Compared with a typical hackathon demo, this project tries to go beyond “AI predicts X.” It shows an operational loop: perceive, prioritize, coordinate, review, approve, act, and report outcome. It also avoids hiding uncertainty. Weak victim signals stay unconfirmed. Boundary uncertainty remains visible. Model confidence is shown. Safety status is displayed. The operator approval gate is explicit. This matters because real-world AI systems in disaster response should increase responder confidence, not replace responder responsibility.
The project also demonstrates a practical deployment strategy. Cloudflare Pages gives the demo a fast, shareable frontend. Cloudflare Workers provide a lightweight edge backend for API routing and proof endpoints.

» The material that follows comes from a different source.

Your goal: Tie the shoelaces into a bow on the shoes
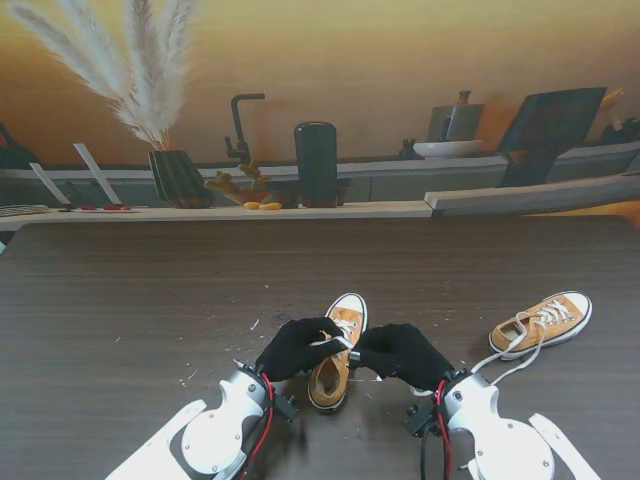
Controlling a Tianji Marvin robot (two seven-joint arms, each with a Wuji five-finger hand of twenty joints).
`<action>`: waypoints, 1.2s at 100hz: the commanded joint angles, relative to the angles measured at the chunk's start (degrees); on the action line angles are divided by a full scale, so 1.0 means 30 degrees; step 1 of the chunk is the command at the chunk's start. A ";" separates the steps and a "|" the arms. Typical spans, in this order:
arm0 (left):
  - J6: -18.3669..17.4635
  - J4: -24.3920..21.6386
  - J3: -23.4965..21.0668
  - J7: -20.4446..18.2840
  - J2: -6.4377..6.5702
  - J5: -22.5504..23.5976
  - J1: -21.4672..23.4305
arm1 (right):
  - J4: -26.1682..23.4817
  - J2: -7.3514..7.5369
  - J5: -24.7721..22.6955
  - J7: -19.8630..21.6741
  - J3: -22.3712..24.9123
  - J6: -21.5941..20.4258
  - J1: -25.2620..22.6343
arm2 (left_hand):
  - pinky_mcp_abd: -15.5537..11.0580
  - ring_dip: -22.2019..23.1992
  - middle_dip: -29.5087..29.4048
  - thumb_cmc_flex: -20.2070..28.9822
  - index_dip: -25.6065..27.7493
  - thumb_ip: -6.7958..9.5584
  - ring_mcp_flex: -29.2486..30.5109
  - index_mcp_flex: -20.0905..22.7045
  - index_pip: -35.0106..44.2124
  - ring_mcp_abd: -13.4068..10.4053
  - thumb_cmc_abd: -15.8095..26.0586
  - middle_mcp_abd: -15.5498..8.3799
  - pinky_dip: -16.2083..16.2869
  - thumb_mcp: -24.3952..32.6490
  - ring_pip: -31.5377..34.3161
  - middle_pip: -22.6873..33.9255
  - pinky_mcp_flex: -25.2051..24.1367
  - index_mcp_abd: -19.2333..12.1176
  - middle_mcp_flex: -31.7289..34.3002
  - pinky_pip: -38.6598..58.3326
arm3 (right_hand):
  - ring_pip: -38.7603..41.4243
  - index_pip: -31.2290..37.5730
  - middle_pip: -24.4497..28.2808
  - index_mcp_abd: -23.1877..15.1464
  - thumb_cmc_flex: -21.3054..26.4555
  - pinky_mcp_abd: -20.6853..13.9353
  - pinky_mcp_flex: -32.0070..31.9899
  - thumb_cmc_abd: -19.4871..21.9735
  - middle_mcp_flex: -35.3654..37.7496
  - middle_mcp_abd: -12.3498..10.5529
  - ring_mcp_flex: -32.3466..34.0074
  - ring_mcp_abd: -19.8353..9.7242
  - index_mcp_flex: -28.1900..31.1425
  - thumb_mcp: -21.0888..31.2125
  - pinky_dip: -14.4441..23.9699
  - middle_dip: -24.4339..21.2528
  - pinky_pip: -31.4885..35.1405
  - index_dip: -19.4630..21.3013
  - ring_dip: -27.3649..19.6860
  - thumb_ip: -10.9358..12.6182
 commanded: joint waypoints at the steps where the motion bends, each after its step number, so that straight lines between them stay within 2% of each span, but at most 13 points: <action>1: 0.0147 -0.0279 -0.0065 -0.0225 -0.0056 0.0058 0.0100 | 0.0129 0.0247 -0.0350 0.0207 0.0066 -0.0059 0.0056 | 0.0114 0.0168 0.0309 0.0553 0.0353 -0.0448 0.0913 -0.0046 0.0205 0.0239 0.0655 -0.0033 -0.0196 -0.0581 0.0110 0.0230 0.0350 -0.1802 0.0812 0.2227 | 0.1509 -0.0292 0.0068 -0.0615 -0.1061 -0.0660 0.0627 0.0315 0.1888 0.2544 0.0037 -0.5953 0.0766 -0.0765 -0.0239 0.0333 0.5480 0.0302 0.0793 0.0286; 18: 0.0215 -0.0395 -0.0158 -0.0143 -0.0062 0.0087 0.0216 | 0.0168 0.0359 -0.2654 0.0022 -0.0012 0.0210 0.0145 | 0.0253 0.0156 0.0327 0.0655 0.0327 -0.0455 0.0908 -0.0014 0.0117 0.0342 0.0692 0.0001 -0.0206 -0.0668 0.0069 0.0225 0.0347 -0.1696 0.0790 0.2209 | 0.0888 -0.1076 -0.0215 -0.1236 -0.1336 -0.0913 0.0549 0.0573 0.1141 0.2522 0.0017 -0.5509 0.0215 -0.0963 -0.1204 0.0514 0.5322 0.0193 0.0793 0.0258; 37: 0.0281 -0.0586 -0.0310 -0.0134 -0.0033 0.0108 0.0384 | 0.0178 0.0373 -0.5888 -0.1054 -0.0301 0.0930 0.0204 | 0.0374 0.0166 0.0372 0.0740 0.0302 -0.0451 0.0910 0.0012 0.0054 0.0417 0.0740 0.0083 -0.0207 -0.0778 0.0063 0.0241 0.0341 -0.1668 0.0795 0.2209 | 0.0581 -0.1773 -0.0282 -0.1060 -0.1551 -0.1201 0.0556 0.0818 0.0671 0.2279 0.0010 -0.5424 -0.0082 -0.0945 -0.1588 0.0601 0.5127 -0.0415 0.0793 0.0439; 49: 0.0311 -0.0720 -0.0424 -0.0265 0.0030 0.0164 0.0493 | 0.0133 0.0383 -0.7256 -0.1520 -0.0528 0.1467 0.0268 | 0.0401 0.0171 0.0386 0.0770 0.0285 -0.0443 0.0910 0.0010 0.0030 0.0417 0.0760 0.0083 -0.0209 -0.0826 0.0062 0.0236 0.0341 -0.1660 0.0796 0.2204 | 0.0362 -0.2737 -0.0232 -0.0834 -0.1658 -0.1583 0.0559 0.0876 0.0243 0.2138 0.0008 -0.5415 -0.0855 -0.0714 -0.1945 0.0704 0.4880 -0.0895 0.0793 0.0828; 56: 0.0317 -0.0797 -0.0507 -0.0306 0.0060 0.0192 0.0576 | 0.0157 0.0375 -0.7830 -0.1796 -0.0758 0.1868 0.0349 | 0.0409 0.0173 0.0392 0.0759 0.0273 -0.0444 0.0910 -0.0002 0.0012 0.0417 0.0771 0.0083 -0.0210 -0.0864 0.0061 0.0233 0.0341 -0.1653 0.0796 0.2202 | 0.0207 -0.3768 -0.0036 -0.0333 -0.1591 -0.1655 0.0551 0.0588 -0.0076 0.1902 0.0010 -0.5437 -0.1797 0.0156 -0.2112 0.0848 0.4848 -0.1179 0.0793 0.1423; 61: 0.0313 -0.0844 -0.0562 -0.0360 0.0082 0.0198 0.0633 | 0.0194 0.0374 -0.8045 -0.1889 -0.0913 0.2105 0.0418 | 0.0413 0.0175 0.0397 0.0794 0.0265 -0.0428 0.0911 -0.0004 0.0005 0.0417 0.0748 0.0083 -0.0211 -0.0867 0.0061 0.0231 0.0341 -0.1671 0.0797 0.2201 | 0.0154 -0.4438 0.0030 -0.0104 -0.1661 -0.1690 0.0545 0.0667 -0.0265 0.1848 0.0010 -0.5452 -0.2631 0.0471 -0.2175 0.0903 0.4834 -0.1162 0.0793 0.1967; 79: 0.0230 -0.0987 -0.0743 -0.0620 0.0187 0.0193 0.0834 | 0.0731 0.0191 -0.7789 -0.2705 -0.1720 0.3000 0.0893 | 0.0421 0.0180 0.0413 0.0802 0.0207 -0.0390 0.0911 -0.0031 -0.0046 0.0417 0.0743 0.0083 -0.0212 -0.0934 0.0059 0.0223 0.0341 -0.1714 0.0798 0.2200 | 0.0124 -0.4887 0.0687 0.0340 -0.1836 -0.2009 0.0583 0.2055 -0.0680 0.1805 0.0038 -0.5806 -0.5740 -0.0096 -0.2331 0.1309 0.5043 -0.1398 0.0793 0.2046; 88: 0.0153 -0.1061 -0.0849 -0.0715 0.0232 0.0187 0.0965 | 0.1162 0.0056 -0.7599 -0.3304 -0.2126 0.3286 0.1223 | 0.0422 0.0182 0.0417 0.0830 0.0196 -0.0372 0.0911 -0.0039 -0.0040 0.0417 0.0760 0.0073 -0.0212 -0.0951 0.0058 0.0209 0.0341 -0.1703 0.0780 0.2199 | 0.0142 -0.4430 0.0982 -0.0729 -0.0934 -0.2110 0.0593 0.2136 -0.0886 0.1540 0.0033 -0.6014 -0.7147 -0.0155 -0.2388 0.1512 0.5069 -0.1267 0.0793 0.2125; 99: 0.0068 -0.1167 -0.1014 -0.0963 0.0311 0.0093 0.1125 | 0.1778 -0.0101 -0.7527 -0.4061 -0.2614 0.3537 0.1697 | 0.0423 0.0185 0.0423 0.0833 0.0186 -0.0372 0.0911 -0.0087 -0.0038 0.0417 0.0770 0.0033 -0.0212 -0.1009 0.0057 0.0180 0.0341 -0.1749 0.0743 0.2199 | 0.0173 -0.3923 0.1228 -0.1690 -0.0010 -0.2146 0.0592 0.1658 -0.0810 0.1228 0.0039 -0.6037 -0.7913 0.0258 -0.2414 0.1616 0.5102 -0.1042 0.0793 0.2196; 120: -0.0184 -0.1278 -0.1302 -0.1461 0.0427 -0.0364 0.1367 | 0.3387 -0.0354 -0.7861 -0.5514 -0.3533 0.3718 0.2831 | 0.0475 0.0154 0.0436 0.0863 0.0176 -0.0389 0.0902 -0.0167 -0.0026 0.0442 0.0838 0.0007 -0.0259 -0.1094 -0.0035 0.0147 0.0316 -0.1759 0.0705 0.2090 | 0.0172 -0.2992 0.1446 -0.3848 0.0956 -0.2037 0.0553 0.0749 -0.0687 0.0851 0.0039 -0.6038 -0.8052 0.0636 -0.2510 0.1728 0.4838 -0.0644 0.0793 0.2199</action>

Modal provides the ML execution environment for training artifacts and inference. This combination makes the prototype easier to demo while still resembling a deployable architecture: frontend on the edge, coordination API on serverless infrastructure, and ML workloads on a platform built for Python model execution.
In future work, the system could be extended with live Sentinel/SAR ingestion, real weather and river-level feeds, ROS2 or MAVLink-based drone simulation, stronger flood segmentation models, larger RL training scenarios, real operator feedback loops, audit logs, role-based access, and post-mission analytics. The same architecture could also support wildfire search, landslide response, medical supply delivery, or communication relay missions after infrastructure failure.
Flood Rescue Swarm is built to answer one question: what would it look like if an ML/RL system helped responders coordinate action during a flood, while still keeping humans in charge? This project is my answer: an edge-deployed command center, a Modal-hosted ML policy service, a safety-gated swarm orchestration loop, and a visual demo that shows the full rescue flow from satellite-style perception to mission completion.